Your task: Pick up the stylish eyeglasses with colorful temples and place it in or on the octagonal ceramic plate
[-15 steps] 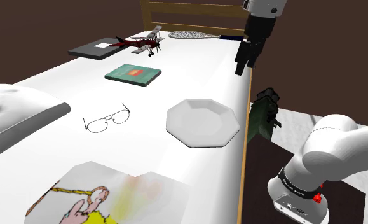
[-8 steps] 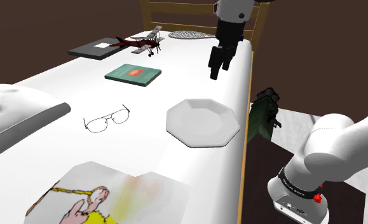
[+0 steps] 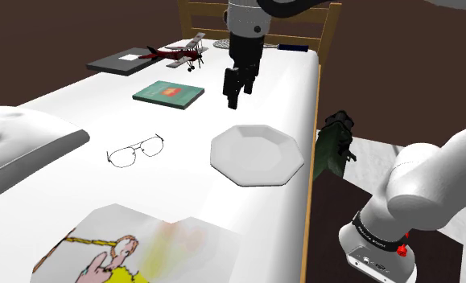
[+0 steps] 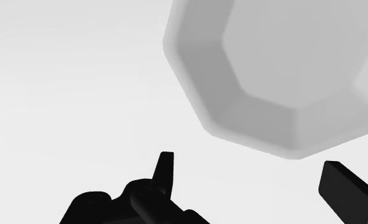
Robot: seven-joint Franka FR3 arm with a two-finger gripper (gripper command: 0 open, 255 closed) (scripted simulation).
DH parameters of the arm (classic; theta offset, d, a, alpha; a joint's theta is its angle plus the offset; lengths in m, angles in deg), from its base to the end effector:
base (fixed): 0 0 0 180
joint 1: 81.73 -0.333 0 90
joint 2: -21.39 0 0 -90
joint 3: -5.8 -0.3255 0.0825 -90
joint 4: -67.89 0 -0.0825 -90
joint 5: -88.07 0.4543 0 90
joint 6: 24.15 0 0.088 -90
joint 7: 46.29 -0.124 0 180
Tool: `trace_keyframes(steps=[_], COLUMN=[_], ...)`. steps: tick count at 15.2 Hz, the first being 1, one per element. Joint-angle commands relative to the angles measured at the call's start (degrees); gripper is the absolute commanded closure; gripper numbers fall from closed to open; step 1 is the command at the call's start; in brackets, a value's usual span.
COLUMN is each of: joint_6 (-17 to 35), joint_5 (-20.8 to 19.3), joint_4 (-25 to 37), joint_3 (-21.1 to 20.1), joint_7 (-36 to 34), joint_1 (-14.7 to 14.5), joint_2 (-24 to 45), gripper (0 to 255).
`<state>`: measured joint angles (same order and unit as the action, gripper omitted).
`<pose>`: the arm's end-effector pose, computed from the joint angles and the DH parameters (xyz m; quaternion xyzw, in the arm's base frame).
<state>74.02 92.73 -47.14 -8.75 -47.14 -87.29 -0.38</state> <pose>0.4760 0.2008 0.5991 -0.9870 -0.1561 -0.0379 0.0004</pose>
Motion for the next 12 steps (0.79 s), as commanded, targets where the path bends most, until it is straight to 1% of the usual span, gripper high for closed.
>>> trace_keyframes(steps=[1, 6, 12], joint_6=[1.34, 2.92, 2.91], joint_5=[-0.63, -3.77, -9.89], joint_4=[2.11, 9.68, 20.69], joint_3=[-1.95, -6.35, -11.00], joint_7=[-0.89, -3.06, -6.24], joint_1=[-0.76, -2.51, -5.85], joint_2=[3.26, 12.33, 24.28], gripper=[0, 0, 0])
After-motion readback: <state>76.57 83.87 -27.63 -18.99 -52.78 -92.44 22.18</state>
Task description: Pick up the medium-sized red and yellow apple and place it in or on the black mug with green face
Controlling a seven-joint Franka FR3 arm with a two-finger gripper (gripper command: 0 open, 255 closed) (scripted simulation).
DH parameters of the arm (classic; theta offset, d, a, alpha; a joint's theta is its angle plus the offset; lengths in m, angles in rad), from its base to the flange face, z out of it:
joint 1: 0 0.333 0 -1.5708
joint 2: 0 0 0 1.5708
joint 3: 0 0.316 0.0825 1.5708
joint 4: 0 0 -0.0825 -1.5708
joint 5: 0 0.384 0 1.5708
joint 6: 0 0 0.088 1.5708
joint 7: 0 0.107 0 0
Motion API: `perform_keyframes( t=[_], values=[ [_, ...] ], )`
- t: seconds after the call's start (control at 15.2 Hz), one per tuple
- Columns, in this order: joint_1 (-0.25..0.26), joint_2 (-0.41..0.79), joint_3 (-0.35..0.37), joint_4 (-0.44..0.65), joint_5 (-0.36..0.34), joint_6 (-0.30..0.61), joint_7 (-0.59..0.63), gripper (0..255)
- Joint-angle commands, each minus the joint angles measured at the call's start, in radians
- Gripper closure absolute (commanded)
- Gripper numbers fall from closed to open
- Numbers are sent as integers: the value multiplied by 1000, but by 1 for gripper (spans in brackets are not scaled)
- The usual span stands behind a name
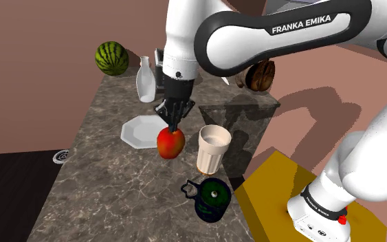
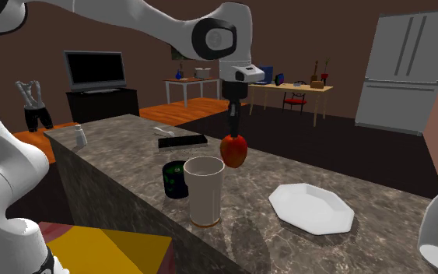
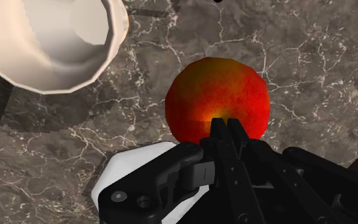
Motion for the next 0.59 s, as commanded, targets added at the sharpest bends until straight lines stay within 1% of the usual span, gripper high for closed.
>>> perform_keyframes(
  t=[0.0,0.53],
  values=[
    [-1,-5,-1,21,2,-26,0,255],
    [-2,-12,-3,121,3,-132,3,255]
  ],
)
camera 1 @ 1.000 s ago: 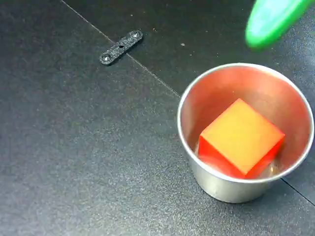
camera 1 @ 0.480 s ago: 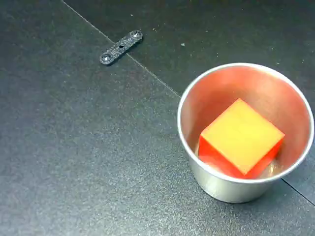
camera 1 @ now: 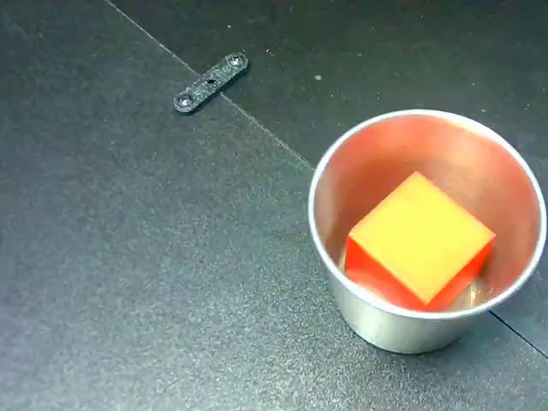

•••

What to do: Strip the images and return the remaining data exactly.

Written solution:
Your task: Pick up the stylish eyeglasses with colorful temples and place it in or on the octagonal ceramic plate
[-15 steps] 
[-8 steps] 
[+0 steps] 
[+0 steps] 
Robot: seven-joint Franka FR3 arm with a two-finger gripper (gripper command: 0 open, 255 closed) (scripted simulation).
DH parameters of the arm (classic; theta offset, d, a, alpha; a joint's theta is its angle plus the offset; lengths in m, angles in deg), from its base to the end effector:
base (fixed): 0 0 0 180
joint 1: 81.73 -0.333 0 90
joint 2: -21.39 0 0 -90
joint 3: -5.8 -0.3255 0.0825 -90
joint 4: -67.89 0 -0.0825 -90
joint 5: -88.07 0.4543 0 90
joint 6: 24.15 0 0.088 -90
joint 7: 46.29 -0.124 0 180
Tool: `trace_keyframes(steps=[_], COLUMN=[_], ...)`. steps: tick count at 15.2 Hz, the first being 1, one per element. Joint-angle commands relative to the angles measured at the call's start (degrees); gripper is the absolute commanded closure; gripper numbers fall from closed to open; step 1 is the command at the call's start; in brackets, a value's usual span.
COLUMN is each of: joint_6 (-17 to 35), joint_5 (-20.8 to 19.3), joint_4 (-25 to 37), joint_3 (-21.1 to 20.1), joint_7 (-36 to 34), joint_1 (-14.7 to 14.5), joint_2 (-24 to 45), gripper (0 to 255).
`<state>`: measured joint angles (same order and unit as the action, gripper omitted).
`<pose>`: the arm's end-effector pose, computed from the joint angles and the DH parameters (xyz m; quaternion xyzw, in the arm's base frame).
<state>74.02 92.73 -47.14 -8.75 -47.14 -87.29 -0.38</state> <pose>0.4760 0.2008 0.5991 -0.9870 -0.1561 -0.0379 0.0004</pose>
Motion for the next 12 steps (0.79 s), as commanded, targets where the path bends most, until it is straight to 1% of the usual span, gripper high for closed.
>>> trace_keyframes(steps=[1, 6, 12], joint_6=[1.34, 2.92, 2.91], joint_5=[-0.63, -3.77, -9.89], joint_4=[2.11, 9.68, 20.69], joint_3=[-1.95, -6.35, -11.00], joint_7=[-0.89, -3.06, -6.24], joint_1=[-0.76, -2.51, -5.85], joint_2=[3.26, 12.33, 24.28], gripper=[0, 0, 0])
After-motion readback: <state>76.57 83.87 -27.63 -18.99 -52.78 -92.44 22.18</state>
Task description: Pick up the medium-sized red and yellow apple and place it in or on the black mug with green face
Controlling a seven-joint Franka FR3 arm with a two-finger gripper (gripper command: 0 open, 255 closed) (scripted simulation).
DH parameters of the arm (classic; theta offset, d, a, alpha; a joint's theta is its angle plus the offset; lengths in m, angles in rad), from its base to the flange face, z out of it:
joint 1: 0 0.333 0 -1.5708
joint 2: 0 0 0 1.5708
joint 3: 0 0.316 0.0825 1.5708
joint 4: 0 0 -0.0825 -1.5708
joint 5: 0 0.384 0 1.5708
joint 6: 0 0 0.088 1.5708
joint 7: 0 0.107 0 0
Motion API: `perform_keyframes( t=[_], values=[ [_, ...] ], )`
- t: seconds after the call's start (control at 15.2 Hz), one per tuple
- Columns, in this order: joint_1 (-0.25..0.26), joint_2 (-0.41..0.79), joint_3 (-0.35..0.37), joint_4 (-0.44..0.65), joint_5 (-0.36..0.34), joint_6 (-0.30..0.61), joint_7 (-0.59..0.63), gripper (0..255)
- Joint-angle commands, each minus the joint angles measured at the call's start, in radians
- Gripper closure absolute (commanded)
- Gripper numbers fall from closed to open
- Numbers are sent as integers: the value multiplied by 1000, but by 1 for gripper (spans in brackets are not scaled)
- The usual span stands behind a name
Motion for the next 0.59 s, as commanded, targets added at the sharpest bends until straight lines stay within 1% of the usual span, gripper high for closed.
>>> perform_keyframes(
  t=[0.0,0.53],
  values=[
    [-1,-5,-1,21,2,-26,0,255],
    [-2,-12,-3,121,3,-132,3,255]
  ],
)
camera 1 @ 1.000 s ago: 
camera 1 @ 0.480 s ago: 
camera 1 @ now: 

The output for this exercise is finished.